Recorded data:

%%

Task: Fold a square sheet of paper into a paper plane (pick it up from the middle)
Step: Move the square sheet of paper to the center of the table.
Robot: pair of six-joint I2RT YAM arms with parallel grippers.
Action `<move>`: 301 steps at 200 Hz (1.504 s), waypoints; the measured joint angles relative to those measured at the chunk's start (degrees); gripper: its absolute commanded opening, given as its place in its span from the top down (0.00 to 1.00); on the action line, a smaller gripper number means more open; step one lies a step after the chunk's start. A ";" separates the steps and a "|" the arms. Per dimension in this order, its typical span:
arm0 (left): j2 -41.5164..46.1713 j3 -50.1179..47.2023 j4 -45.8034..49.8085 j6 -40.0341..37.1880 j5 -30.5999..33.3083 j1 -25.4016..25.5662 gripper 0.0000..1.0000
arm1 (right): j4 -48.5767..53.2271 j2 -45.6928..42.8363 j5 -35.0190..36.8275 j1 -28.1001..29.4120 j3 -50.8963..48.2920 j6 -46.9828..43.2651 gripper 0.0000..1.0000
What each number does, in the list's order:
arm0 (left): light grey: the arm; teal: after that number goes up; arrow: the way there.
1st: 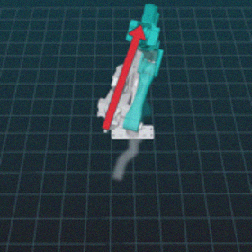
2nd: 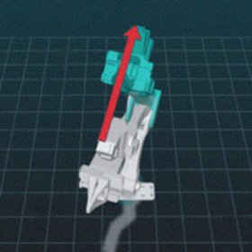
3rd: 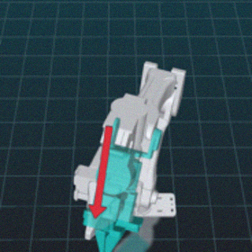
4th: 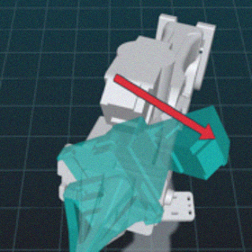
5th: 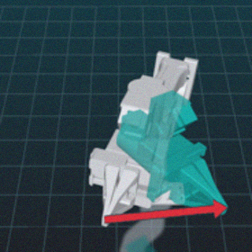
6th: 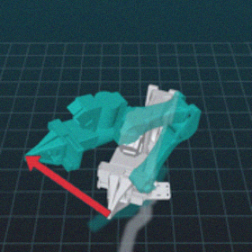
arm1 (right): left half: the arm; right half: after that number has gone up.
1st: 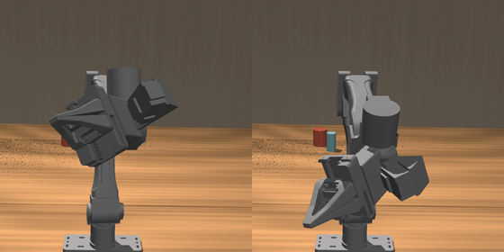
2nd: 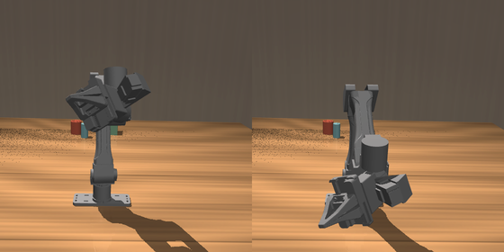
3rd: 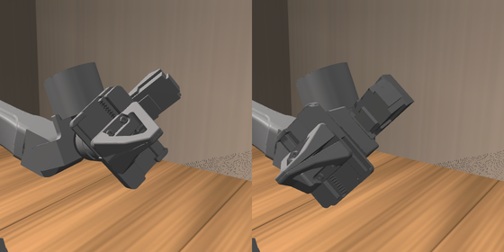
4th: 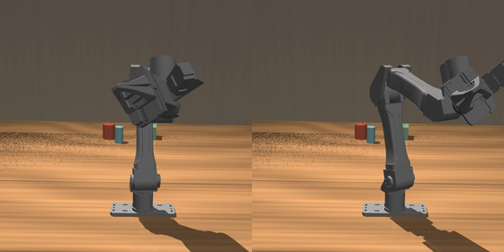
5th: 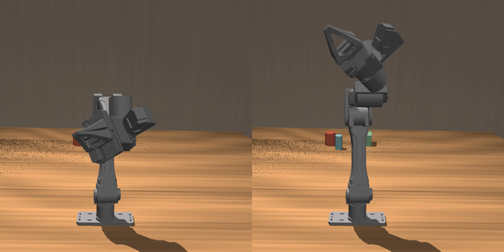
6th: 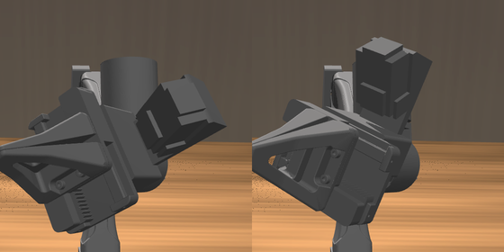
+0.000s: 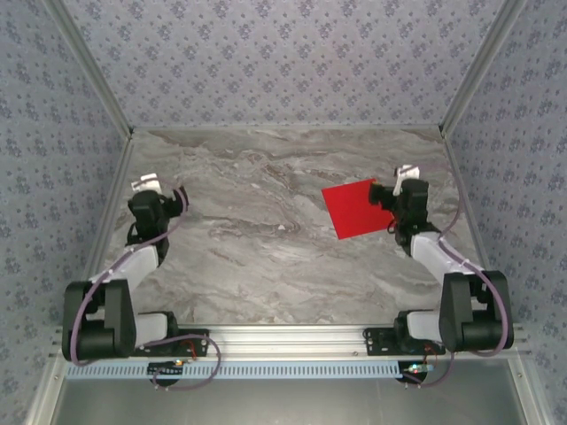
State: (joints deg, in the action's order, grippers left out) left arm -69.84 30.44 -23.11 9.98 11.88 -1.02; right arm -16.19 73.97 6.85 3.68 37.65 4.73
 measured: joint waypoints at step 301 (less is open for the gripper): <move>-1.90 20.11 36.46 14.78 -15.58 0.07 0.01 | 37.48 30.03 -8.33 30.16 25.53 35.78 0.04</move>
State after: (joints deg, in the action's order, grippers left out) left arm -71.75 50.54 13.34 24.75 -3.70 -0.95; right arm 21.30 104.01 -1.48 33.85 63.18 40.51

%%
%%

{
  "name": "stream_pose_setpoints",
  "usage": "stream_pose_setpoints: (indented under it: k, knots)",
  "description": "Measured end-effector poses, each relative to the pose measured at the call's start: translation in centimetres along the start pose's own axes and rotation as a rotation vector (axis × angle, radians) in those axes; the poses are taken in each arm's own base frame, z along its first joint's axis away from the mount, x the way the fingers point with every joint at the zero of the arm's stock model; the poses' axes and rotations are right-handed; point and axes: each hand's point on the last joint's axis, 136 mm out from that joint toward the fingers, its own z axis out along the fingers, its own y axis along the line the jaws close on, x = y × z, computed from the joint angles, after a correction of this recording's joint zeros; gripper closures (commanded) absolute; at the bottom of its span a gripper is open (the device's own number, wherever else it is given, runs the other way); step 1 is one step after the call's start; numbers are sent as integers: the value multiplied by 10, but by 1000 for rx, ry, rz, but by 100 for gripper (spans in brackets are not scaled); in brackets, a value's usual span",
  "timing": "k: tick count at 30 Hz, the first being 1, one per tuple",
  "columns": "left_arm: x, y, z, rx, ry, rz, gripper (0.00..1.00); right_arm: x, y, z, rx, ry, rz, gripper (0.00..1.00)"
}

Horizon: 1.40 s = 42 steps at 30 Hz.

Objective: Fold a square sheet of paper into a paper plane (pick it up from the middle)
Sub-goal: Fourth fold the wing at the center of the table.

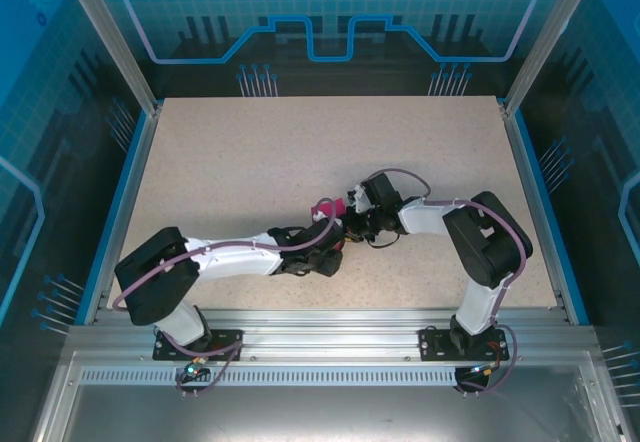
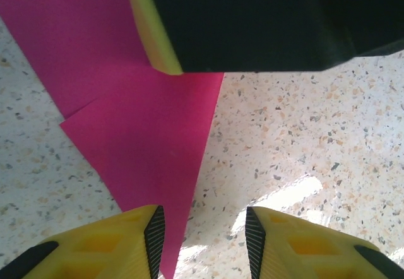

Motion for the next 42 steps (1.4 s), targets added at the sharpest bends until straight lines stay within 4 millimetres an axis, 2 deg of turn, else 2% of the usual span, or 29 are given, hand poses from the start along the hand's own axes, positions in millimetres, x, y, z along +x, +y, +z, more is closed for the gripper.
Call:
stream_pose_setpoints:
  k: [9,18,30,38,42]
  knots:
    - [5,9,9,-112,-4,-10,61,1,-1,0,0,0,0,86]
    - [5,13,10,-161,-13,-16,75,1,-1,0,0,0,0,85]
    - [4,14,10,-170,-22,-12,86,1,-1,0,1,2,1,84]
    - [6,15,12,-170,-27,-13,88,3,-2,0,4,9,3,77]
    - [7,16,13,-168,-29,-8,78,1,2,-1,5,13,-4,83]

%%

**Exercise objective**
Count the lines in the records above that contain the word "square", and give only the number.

**Task response**
3